Seems OK so far.  Fit and finish was pretty good,  and it measures pretty square. The screw thread isn't ACME if that is important.  There were two reasons that I bought the Enco rather than the Shars (they appear to seem to be very similar).  I was ordering some other stuff from Enco, and I had a free shipping coupon.  Makes a difference with a vise!!  Enco has free shipping on orders over $49 through the end of march with code VIPFREE.


----------



## 7.62x39 (Mar 12, 2013)

Hmmm, Something fishy going on there. Myself and a guy I know from another forum both ordered HF 44991 on 1/30/13 (last day of 20% coupon) We were both told it would ship mid March. On March 7th I got shipping notice with tracking number. The other guy got same info on the 8th. Mine is due to be delivered day after tomorrow (thursday 3/14) 

Dear XXXX

Thank you for ordering from Harbor Freight Tools.
Your order # *5069866 was shipped today and should be arriving soon.
When tracking your order, please note that the tracking information may not be updated immediately.

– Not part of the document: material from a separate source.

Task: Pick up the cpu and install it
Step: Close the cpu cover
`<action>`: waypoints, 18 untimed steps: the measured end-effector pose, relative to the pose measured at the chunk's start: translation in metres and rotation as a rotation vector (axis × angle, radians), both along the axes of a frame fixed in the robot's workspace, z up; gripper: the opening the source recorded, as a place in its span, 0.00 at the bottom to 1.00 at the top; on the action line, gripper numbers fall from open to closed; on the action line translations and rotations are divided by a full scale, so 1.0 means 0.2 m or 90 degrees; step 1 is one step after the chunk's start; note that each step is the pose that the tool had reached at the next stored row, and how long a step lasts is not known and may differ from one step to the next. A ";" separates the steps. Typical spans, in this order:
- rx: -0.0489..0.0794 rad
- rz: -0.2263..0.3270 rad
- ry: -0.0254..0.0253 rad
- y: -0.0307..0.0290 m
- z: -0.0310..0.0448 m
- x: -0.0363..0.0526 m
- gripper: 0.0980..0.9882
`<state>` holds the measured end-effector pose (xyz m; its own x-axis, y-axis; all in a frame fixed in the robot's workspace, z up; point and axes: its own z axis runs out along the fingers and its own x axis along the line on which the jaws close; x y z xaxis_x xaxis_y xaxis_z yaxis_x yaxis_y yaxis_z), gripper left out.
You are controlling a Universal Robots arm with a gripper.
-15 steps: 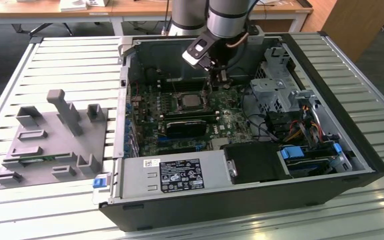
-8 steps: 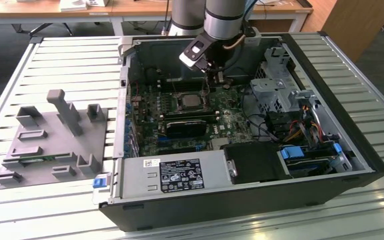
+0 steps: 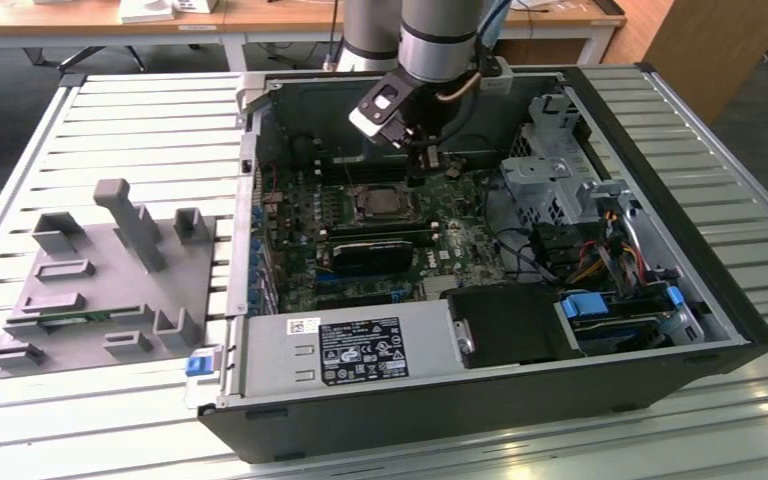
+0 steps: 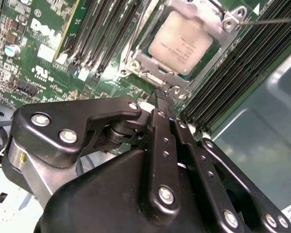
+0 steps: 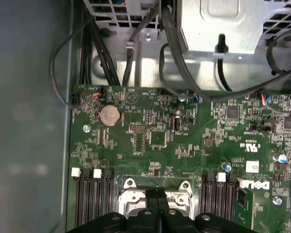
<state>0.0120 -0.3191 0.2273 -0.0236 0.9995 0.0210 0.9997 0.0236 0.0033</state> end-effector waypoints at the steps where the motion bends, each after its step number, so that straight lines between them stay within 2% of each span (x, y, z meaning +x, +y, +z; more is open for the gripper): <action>1: 0.000 0.000 0.0000 0.000 -0.002 -0.007 0.01; 8: 0.000 0.000 0.0000 0.000 -0.016 -0.077 0.01; 14: 0.000 0.000 -0.0001 0.000 -0.022 -0.114 0.01; 18: 0.000 0.000 0.0000 0.000 -0.030 -0.160 0.01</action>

The following item(s) were shipped:

--------------------
Carton #: 6811177 Ship Date: 2013-03-07 Shipped By: FedEx CA Tracking #: 9612019599281968111xxx

Item #    Qty    Description449911MILLING/DRILLING MINI VERTICAL


*


----------



## fretsman (Mar 12, 2013)

I have the Shars 4" vice from ebay:

( http://www.ebay.com/itm/SHARS-4x4-1...0?pt=BI_Tool_Work_Holding&hash=item4d0047d888 )

I'm happy with it, but I did cut the ball end of the handle off as it got in my way, and I surely didn't need it to tighten the vise properly. It's working out well and it gets about 20 hours a week and I've had it for about 6 months now. 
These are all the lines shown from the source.